The Devil’s Drivers, 2021.
Written and directed by Mohammed Abugeth and Daniel Carsenty.
Chased by the army, two Beduin smuggle Palestinian workers through the Negev desert. A portrait filmed over eight years about men living on the edge in one the most fragile regions of the world.
Mohammed Abugeth and Daniel Carsenty’s upsetting, infuriating documentary is a powerful boots-on-the-ground account of the dire situation in Palestine, one defined by enormous disparity and ever-present existential dread.
Filmed over eight years between 2012 and 2020, The Devil’s Drivers follows a group of Palestinian men who, without sufficient job opportunities in the West Bank, have become smugglers, transporting similarly impoverished workers through a gap in Israel’s border wall to seek brighter employment opportunities there.
But this task comes with enormous risk for both drivers and passengers; Israeli soldiers are ever on the lookout for those trying to sneak into the country, and with increasing desperation in Palestine making smuggling more commonplace, the penalties for being caught have become excessive. Yet with job prospects as dire as they are in much of the West Bank, that dice-roll to provide for one’s family is still very much worth it to many.
We spend most of the film with smugglers Hamouda and his cousin Ismail, both residing in the opportunity-sparse town of Yatta. Even though Hamouda compares his work to that of a soldier who goes to war – “I may come back, I may not” – it’s bewilderingly still the best shot either has at providing for their families.
Abugeth and Carsenty’s doc lays bare the gulf of inequality between Palestine and Israel, where sneaking into the latter becomes less a choice than a necessity, as Israel cries foul that 60,000 Palestinians are working there illegally. Palestinians meanwhile claim they’re disproportionately denied work permissions in the country – especially in the case of unmarried men without kids, who are routinely suspected of being terrorists.
Indeed, beyond being caught smuggling, the spectre of prejudice looms large, with Israeli soldiers routinely viewing Palestinians as potential threats, even arresting Ismail for a 2016 shooting in a Tel-Aviv café which killed four people, due to him possibly smuggling the men responsible into the country totally inadvertently.
Add to this the seeds of distrust sewn throughout communities as Israeli soldiers recruit Palestinian villagers to spy on their own, and it’s clear that feeding one’s children is itself a treacherous covert mission. As a result, Hamouda and those like him have to employ canny chicanery to avoid the Israelis, by way of skillful driving and a network of lookouts. But in an environment where anyone could theoretically be a mole, there’s a crushing day-to-day uncertainty – “anything can happen at any time, with no warning,” he says.

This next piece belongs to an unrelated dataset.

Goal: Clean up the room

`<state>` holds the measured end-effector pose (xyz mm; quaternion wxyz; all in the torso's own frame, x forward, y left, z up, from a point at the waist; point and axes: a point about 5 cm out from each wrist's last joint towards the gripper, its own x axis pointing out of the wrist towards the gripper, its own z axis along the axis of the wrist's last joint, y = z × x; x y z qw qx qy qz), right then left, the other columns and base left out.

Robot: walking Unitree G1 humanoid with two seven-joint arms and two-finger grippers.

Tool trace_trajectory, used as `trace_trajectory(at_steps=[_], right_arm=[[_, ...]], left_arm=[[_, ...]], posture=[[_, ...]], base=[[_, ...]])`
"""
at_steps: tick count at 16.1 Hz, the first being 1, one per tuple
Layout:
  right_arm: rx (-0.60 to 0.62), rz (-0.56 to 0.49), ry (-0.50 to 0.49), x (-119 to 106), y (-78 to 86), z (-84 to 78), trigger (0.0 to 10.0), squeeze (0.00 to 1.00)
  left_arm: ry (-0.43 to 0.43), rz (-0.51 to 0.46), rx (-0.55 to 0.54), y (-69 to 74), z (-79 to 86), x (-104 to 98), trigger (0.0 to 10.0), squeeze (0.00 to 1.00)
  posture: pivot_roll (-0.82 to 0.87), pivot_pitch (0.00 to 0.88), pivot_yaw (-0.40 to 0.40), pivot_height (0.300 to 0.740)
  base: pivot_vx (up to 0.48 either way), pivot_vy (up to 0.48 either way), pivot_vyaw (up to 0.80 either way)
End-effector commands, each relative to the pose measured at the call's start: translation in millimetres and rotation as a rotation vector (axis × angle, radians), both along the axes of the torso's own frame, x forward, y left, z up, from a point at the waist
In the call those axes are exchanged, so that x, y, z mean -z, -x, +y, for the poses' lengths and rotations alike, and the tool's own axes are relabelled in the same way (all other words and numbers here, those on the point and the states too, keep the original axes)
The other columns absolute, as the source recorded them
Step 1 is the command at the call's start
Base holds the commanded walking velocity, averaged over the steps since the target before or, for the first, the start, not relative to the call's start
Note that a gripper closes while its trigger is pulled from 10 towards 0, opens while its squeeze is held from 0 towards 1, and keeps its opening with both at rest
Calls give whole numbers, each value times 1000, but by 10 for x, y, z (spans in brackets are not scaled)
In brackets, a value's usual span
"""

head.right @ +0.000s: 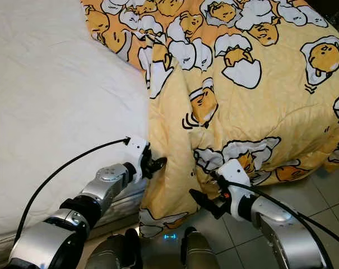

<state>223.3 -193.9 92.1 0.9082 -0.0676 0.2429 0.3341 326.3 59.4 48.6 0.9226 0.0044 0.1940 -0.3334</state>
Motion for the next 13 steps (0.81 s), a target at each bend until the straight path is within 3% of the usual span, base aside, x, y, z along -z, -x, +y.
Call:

The argument here is that there’s a systemic effort on Israel’s part to prevent Palestinian prosperity. The persistent attempts to undermine their most basic freedoms are shown to be aggressive and un-subtle; poisoning farmer’s harvests, stealing blankets from villagers’ homes, and even outright destroying alleged smugglers’ settlements out of petty “revenge.”
Worse still, the Israeli Army threatens to close the main roads out of Palestinian towns if smugglers keep using them, and as tensions rise these towns become ever-more encircled within police checkpoints. The feedback loop, of increasingly restricted opportunities making the smuggler’s life appealing, suggest a self-fulfilling prophecy possibly conceived by design.
There’s a striking sense of intimacy to this documentary, but also a very real sense of danger, where the mere act of filming the smuggling runs and Israeli traffic stops heightens the degree of risk manifold. Abugeth and Carsenty manage to capture the distressing anguish and tension of life in the West Bank, bringing a voice to a story many viewers may not know much – if anything – about. Further to that end, gorgeous animated interstitials explain the crucial context of decades of conflict in the region.
The filmmakers capture enough natural danger that one might feel the addition of a pulse-racing musical score during “suspense” sequences ventures a tad too far into tacky territory, well-composed by Henning Fuchs though it is. But for the most part the focus is trained on emphasising the moment-to-moment peril these men and their loved ones must live through.
Though there is some closing hope in the human spirit’s ability to endure, unsurprisingly nothing is solved by film’s end, and with mass violence breaking out as recently as May of this year, the forecast moving forward is an unavoidably bleak one. If this documentary can move the needle even a fraction and amplify the stories of those hobbled by the Israel-Palestine conflict, then it’ll have done its job.
The Devil’s Drivers powerfully captures the daily struggle of Palestinians to afford themselves the most basic dignities – to live and provide for their families free of fear.